Thursday, March 20, 2014

A tree is a thing of wonder

Do you have a relationship with a particular tree or trees?

This morning I looked out my bedroom window across the road at a pair of pine trees and I realized how much I'll miss them when we move to our new home. Almost the hardest things to leave behind when we last moved were my two beloved birch trees, one that grew outside our kitchen, the other outside my writing room. They became such companions to me as I watched them through the four seasons: the catkins of spring, the tender green leaves and the way they'd quiver in the breeze, the golden pennies of autumn, the bare skeleton of the branches in winter, and always, always the beautiful bark.

There's already a spruce in our new front garden, but maybe I'll plant a birch in the back.
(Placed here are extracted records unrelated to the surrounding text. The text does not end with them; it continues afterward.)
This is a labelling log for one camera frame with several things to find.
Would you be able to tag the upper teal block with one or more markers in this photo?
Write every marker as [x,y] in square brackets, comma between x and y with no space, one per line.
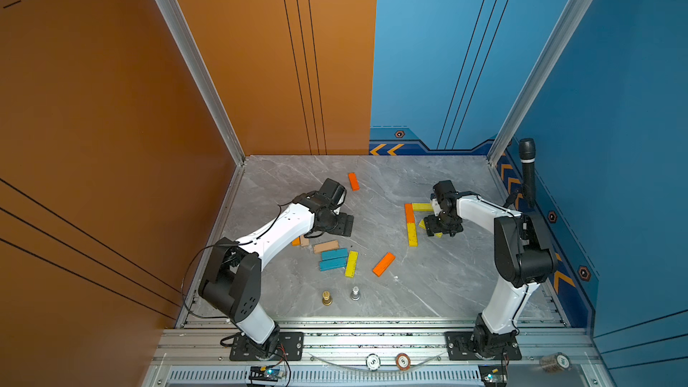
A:
[334,254]

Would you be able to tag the black microphone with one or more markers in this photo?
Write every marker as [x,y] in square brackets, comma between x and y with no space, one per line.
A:
[527,153]

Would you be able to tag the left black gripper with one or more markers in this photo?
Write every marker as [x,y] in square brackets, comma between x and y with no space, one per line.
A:
[345,225]

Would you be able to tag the silver weight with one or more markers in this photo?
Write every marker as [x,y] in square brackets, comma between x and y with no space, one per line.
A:
[355,294]

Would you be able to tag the copper round dial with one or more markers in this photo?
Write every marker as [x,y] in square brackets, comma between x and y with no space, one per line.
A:
[403,362]

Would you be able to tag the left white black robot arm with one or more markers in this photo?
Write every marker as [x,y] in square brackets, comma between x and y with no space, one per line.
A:
[232,280]

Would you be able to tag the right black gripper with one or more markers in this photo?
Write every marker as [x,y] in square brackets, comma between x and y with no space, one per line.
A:
[432,227]

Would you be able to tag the yellow block beside teal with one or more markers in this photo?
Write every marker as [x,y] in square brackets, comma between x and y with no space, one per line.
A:
[351,265]

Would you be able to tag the lower teal block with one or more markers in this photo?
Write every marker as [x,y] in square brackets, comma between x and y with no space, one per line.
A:
[332,264]

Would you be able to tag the green circuit board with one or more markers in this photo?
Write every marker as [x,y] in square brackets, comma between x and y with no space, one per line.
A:
[266,376]
[493,376]

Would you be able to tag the left green circuit board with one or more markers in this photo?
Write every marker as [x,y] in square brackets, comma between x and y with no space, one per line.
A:
[266,376]

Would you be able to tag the white round dial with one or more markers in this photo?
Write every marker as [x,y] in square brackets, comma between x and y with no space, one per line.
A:
[373,362]

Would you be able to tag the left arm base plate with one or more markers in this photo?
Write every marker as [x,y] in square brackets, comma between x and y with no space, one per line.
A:
[286,344]

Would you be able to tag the brass weight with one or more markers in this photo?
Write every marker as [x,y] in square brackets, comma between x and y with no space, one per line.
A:
[327,300]

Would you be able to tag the yellow block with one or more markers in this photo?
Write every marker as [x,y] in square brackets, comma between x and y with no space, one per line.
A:
[422,225]
[422,207]
[412,235]
[351,265]

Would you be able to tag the tape roll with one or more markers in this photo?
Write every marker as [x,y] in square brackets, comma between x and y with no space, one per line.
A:
[555,363]

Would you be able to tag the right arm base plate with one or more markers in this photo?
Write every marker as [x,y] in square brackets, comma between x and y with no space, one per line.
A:
[476,346]

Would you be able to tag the right green circuit board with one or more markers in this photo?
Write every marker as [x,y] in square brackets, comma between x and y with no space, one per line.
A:
[493,376]

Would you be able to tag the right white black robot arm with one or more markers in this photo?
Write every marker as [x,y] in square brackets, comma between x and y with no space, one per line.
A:
[523,254]

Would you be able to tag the tan wooden block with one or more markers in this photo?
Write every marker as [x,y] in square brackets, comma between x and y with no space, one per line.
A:
[326,246]

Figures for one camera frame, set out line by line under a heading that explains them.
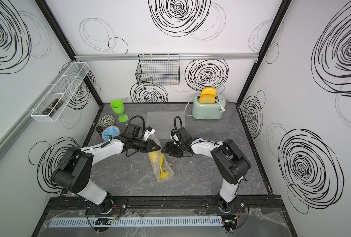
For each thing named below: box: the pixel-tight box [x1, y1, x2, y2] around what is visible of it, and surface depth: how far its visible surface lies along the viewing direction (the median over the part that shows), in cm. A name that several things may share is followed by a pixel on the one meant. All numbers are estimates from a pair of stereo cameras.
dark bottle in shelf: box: [42, 98, 65, 118], surface depth 68 cm
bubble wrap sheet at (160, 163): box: [147, 133, 175, 183], surface depth 84 cm
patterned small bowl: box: [97, 114, 116, 128], surface depth 108 cm
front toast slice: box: [198, 94, 217, 105], surface depth 100 cm
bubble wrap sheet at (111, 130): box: [101, 125, 121, 142], surface depth 86 cm
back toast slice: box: [200, 87, 217, 95], surface depth 101 cm
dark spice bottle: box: [95, 125, 104, 133], surface depth 95 cm
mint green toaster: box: [191, 94, 226, 120], surface depth 104 cm
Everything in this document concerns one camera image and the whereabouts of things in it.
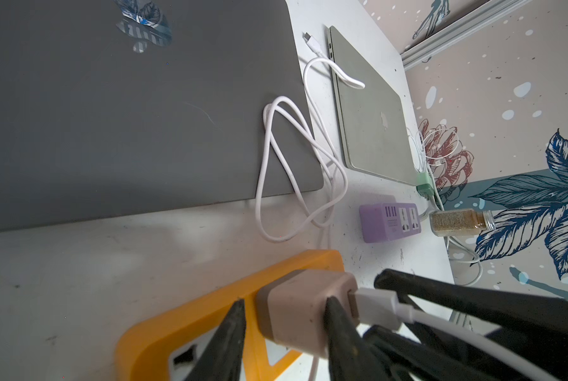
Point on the silver laptop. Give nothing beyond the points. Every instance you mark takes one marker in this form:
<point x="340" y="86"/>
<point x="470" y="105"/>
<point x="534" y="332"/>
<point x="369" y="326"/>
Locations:
<point x="371" y="120"/>

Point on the brown spice jar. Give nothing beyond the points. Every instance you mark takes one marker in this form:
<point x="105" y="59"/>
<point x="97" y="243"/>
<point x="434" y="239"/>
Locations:
<point x="466" y="222"/>

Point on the aluminium frame crossbar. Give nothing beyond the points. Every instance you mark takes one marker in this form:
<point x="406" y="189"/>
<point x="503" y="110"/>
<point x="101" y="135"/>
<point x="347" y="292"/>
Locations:
<point x="467" y="25"/>

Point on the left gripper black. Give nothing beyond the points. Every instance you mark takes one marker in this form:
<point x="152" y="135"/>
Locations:
<point x="506" y="335"/>

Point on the orange power strip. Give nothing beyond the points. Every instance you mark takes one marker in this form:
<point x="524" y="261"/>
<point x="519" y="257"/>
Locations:
<point x="147" y="350"/>

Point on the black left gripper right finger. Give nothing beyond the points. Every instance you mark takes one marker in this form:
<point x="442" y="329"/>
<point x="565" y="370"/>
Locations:
<point x="349" y="357"/>

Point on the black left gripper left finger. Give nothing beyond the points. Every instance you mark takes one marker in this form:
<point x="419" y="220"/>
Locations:
<point x="223" y="357"/>

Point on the green USB charger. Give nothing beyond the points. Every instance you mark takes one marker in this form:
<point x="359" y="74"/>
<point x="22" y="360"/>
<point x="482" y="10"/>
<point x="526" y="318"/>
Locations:
<point x="425" y="185"/>

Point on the purple power strip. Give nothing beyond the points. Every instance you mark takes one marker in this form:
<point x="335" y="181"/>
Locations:
<point x="382" y="222"/>

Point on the dark grey laptop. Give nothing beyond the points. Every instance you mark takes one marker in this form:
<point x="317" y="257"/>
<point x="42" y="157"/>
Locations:
<point x="114" y="108"/>

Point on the pink USB charger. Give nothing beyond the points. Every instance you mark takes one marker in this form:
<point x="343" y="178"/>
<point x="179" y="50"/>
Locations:
<point x="290" y="311"/>

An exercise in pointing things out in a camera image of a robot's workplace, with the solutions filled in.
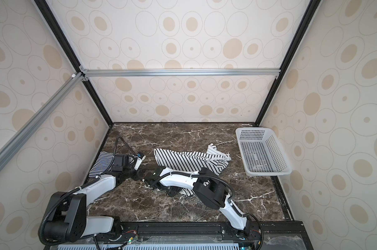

I've always been focussed more on the inner life than outer nature. Now, in this third age, I'm striving to redress the balance. Take the middle way, as it were. However, it was some twenty five or more years ago when I first developed a relationship with a tree. I had to spend ten days in hospital in Cape Town. My ward looked over the Main Road to Claremont public gardens, a place much favoured for wedding photographs. Directly opposite my window, though, grew a beautiful fir. As I lay for long hours, looking at the shape, the colour, the branches, the needles, something began to reach out and touch me, as it were. There was a kind of stirring in my soul. Yes, surely, a tree is a wonderful thing!